Think that the IRS loves to charge penalties? No! They want to help taxpayers avoid penalties. To raise awareness, the IRS recently launched a new “Pay as You Go, So You Don’t Owe” web page, with tips and resources designed to help taxpayers. Portions of the site focus on self-employed taxpayers, including those with side gigs. The sharing economy page explains tax withholding and estimated tax payments to reduce or avoid tax penalties.

Tax Scam Calls Still Happening

It’s still happening. It happened to me just last week. I came home to a voicemail telling me that four warrants are out for my arrest and I need to pay up or turn myself in. Of course, the caller conveniently provided a callback number. The caller also sounded automated. Who would fall for that? You might be surprised…
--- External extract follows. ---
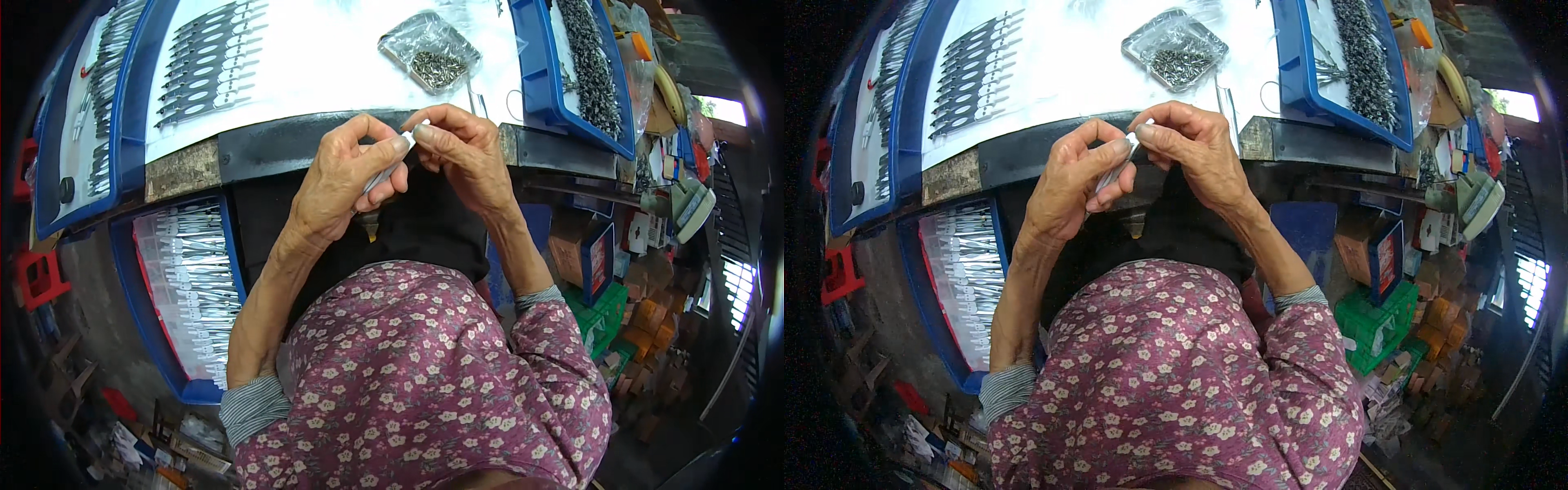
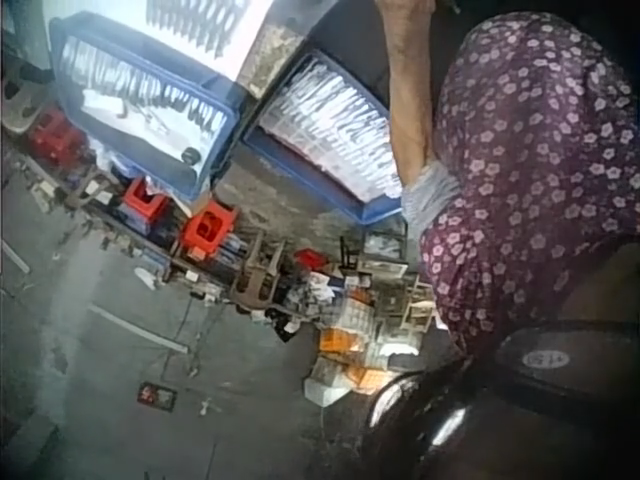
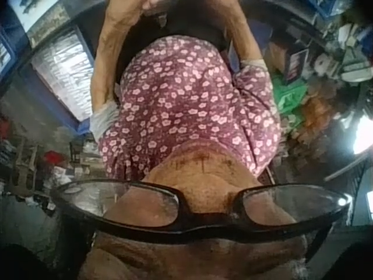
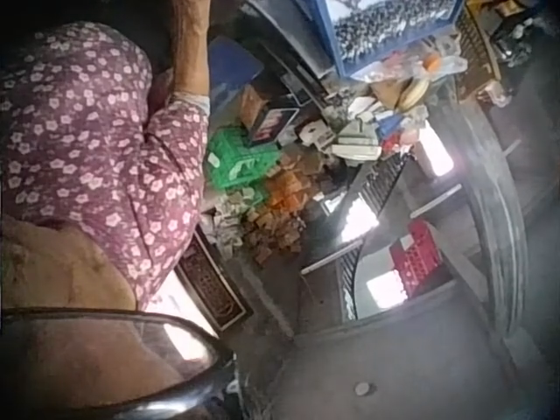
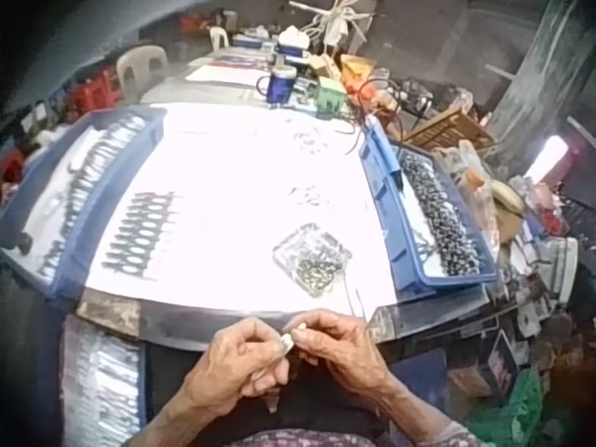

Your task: Assembling small metal pins into white plastic components and arranging them in trays.

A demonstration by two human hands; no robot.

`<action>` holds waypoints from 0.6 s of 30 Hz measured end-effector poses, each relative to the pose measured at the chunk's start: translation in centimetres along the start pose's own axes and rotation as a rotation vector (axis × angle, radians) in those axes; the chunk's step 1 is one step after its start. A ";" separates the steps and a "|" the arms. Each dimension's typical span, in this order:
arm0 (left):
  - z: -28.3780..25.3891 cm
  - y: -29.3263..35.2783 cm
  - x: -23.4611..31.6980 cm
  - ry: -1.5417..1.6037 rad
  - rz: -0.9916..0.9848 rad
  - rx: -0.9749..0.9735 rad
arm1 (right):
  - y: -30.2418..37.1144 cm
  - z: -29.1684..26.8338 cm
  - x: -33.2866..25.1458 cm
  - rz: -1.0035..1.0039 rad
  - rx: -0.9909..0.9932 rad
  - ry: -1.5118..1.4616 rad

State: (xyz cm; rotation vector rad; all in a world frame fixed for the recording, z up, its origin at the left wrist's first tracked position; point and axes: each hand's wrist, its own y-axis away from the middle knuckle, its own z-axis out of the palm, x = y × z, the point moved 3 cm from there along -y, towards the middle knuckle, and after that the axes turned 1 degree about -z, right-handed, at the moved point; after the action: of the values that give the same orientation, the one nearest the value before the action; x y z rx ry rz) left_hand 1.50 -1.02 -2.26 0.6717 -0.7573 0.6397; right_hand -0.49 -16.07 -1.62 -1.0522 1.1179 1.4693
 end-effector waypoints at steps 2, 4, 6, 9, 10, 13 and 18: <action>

Hundreds of unsuspecting taxpayers are still being defrauded of thousands of dollars. Otherwise, the scam callers would stop. It wouldn’t be worth their time. Taxpayers should not take the bait and fall for this trick. But it can be really intimidating to get a threatening call about what is already a scary topic – your taxes.


Four tips to help taxpayers avoid getting scared enough to become a scam victim:


  1. The IRS initiates most contacts through regular mail delivered by the United States Postal Service.


  1. The real IRS will not:
  • Call to demand immediate payment
  • Call someone who owes taxes without first sending a bill in the mail
  • Demand tax payment without allowing the taxpayer to appeal the amount owed
  • Require a taxpayer to pay in a certain way, such as with a prepaid debit card
  • Ask for credit or debit card numbers over the phone
  • Threaten to bring in law enforcement to arrest a taxpayer who doesn’t pay
  • Threaten a lawsuit


  1. Special circumstances when the IRS will come to a home or business include:
  • When a taxpayer has an overdue tax bill
  • When the IRS needs to secure a delinquent tax return or a delinquent employment tax payment
  • To tour a business as part of an audit
  • As part of a criminal investigation


  1. IRS Revenue Agents who may conduct a visit to a taxpayers home or business carry two forms of official identification that have serial numbers. Taxpayers can check both IDs. Revenue Agents conducting audits may call taxpayers to set up appointments, after having first notified them by mail. By the time the IRS visits a taxpayer at home, the taxpayer would be well aware of the audit.


Have you been called or visited by someone impersonating the IRS? Don’t be scared or intimidated. Hang up the phone and visit for information about how to detect and report tax scams.